* Work instructions: For the data below, please report each line where the word "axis" is found.

* Collected material:
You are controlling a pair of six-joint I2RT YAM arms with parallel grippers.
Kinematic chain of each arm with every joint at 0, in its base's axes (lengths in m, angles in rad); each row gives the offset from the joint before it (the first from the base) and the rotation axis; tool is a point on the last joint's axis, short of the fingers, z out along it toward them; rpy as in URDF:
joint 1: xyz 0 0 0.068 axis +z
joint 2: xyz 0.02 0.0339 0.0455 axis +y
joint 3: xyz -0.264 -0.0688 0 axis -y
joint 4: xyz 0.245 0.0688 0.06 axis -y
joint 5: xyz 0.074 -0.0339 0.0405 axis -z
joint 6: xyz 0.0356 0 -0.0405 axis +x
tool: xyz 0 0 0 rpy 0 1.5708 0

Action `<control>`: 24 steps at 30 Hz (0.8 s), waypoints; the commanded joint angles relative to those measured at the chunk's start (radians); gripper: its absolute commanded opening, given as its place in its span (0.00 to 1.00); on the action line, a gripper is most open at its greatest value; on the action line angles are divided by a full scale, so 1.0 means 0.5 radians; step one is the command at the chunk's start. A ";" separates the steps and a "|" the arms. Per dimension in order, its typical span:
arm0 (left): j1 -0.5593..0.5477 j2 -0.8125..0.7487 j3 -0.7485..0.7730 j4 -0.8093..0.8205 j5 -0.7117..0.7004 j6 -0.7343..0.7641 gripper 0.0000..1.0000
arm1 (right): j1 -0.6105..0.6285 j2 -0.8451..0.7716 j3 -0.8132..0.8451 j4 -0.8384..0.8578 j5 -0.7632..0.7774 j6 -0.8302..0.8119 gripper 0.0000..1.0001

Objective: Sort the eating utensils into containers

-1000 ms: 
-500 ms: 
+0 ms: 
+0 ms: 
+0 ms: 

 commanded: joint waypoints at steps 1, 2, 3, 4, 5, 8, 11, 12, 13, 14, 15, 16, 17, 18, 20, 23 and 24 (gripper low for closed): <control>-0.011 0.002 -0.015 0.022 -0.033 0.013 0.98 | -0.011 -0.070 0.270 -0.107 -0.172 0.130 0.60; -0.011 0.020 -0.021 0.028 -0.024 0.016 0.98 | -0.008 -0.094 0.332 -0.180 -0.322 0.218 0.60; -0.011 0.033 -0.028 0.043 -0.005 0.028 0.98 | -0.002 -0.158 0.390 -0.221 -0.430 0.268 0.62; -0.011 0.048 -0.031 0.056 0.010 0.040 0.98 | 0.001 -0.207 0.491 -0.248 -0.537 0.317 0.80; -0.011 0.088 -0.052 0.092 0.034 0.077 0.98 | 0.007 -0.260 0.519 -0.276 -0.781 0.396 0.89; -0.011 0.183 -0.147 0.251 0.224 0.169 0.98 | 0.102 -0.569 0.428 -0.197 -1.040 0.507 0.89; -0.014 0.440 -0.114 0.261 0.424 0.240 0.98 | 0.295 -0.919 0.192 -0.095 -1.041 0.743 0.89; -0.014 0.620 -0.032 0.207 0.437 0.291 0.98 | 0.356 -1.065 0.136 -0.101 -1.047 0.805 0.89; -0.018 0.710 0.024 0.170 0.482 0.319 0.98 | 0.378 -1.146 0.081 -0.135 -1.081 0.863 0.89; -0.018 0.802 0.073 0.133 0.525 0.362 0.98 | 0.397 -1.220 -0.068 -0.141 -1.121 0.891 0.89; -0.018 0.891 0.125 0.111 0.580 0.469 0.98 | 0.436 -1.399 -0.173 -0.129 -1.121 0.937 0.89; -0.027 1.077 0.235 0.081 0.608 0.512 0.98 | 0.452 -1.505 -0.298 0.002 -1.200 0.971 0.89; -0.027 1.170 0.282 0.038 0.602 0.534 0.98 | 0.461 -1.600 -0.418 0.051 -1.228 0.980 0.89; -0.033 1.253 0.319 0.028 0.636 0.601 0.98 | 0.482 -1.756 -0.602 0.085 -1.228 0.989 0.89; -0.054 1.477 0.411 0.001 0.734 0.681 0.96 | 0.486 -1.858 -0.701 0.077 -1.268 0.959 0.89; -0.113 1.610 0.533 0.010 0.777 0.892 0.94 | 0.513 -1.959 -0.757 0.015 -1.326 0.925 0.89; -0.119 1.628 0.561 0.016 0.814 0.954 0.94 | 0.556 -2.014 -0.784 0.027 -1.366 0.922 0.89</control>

* Final answer:
Kinematic chain of each arm with every joint at 0, in its base's axes (lengths in m, angles in rad); each row gives the offset from the joint before it (the first from the base) and the rotation axis; tool is a point on the last joint's axis, short of the fingers, z out along it toward them; rpy as in URDF:
joint 1: xyz 0 0 0.068 axis +z
joint 2: xyz 0.02 0.0339 0.0455 axis +y
joint 3: xyz -0.264 -0.0688 0 axis -y
joint 4: xyz 0.245 0.0688 0.06 axis -y
joint 5: xyz 0.074 -0.0339 0.0405 axis -z
joint 6: xyz 0.0356 0 -0.0405 axis +x

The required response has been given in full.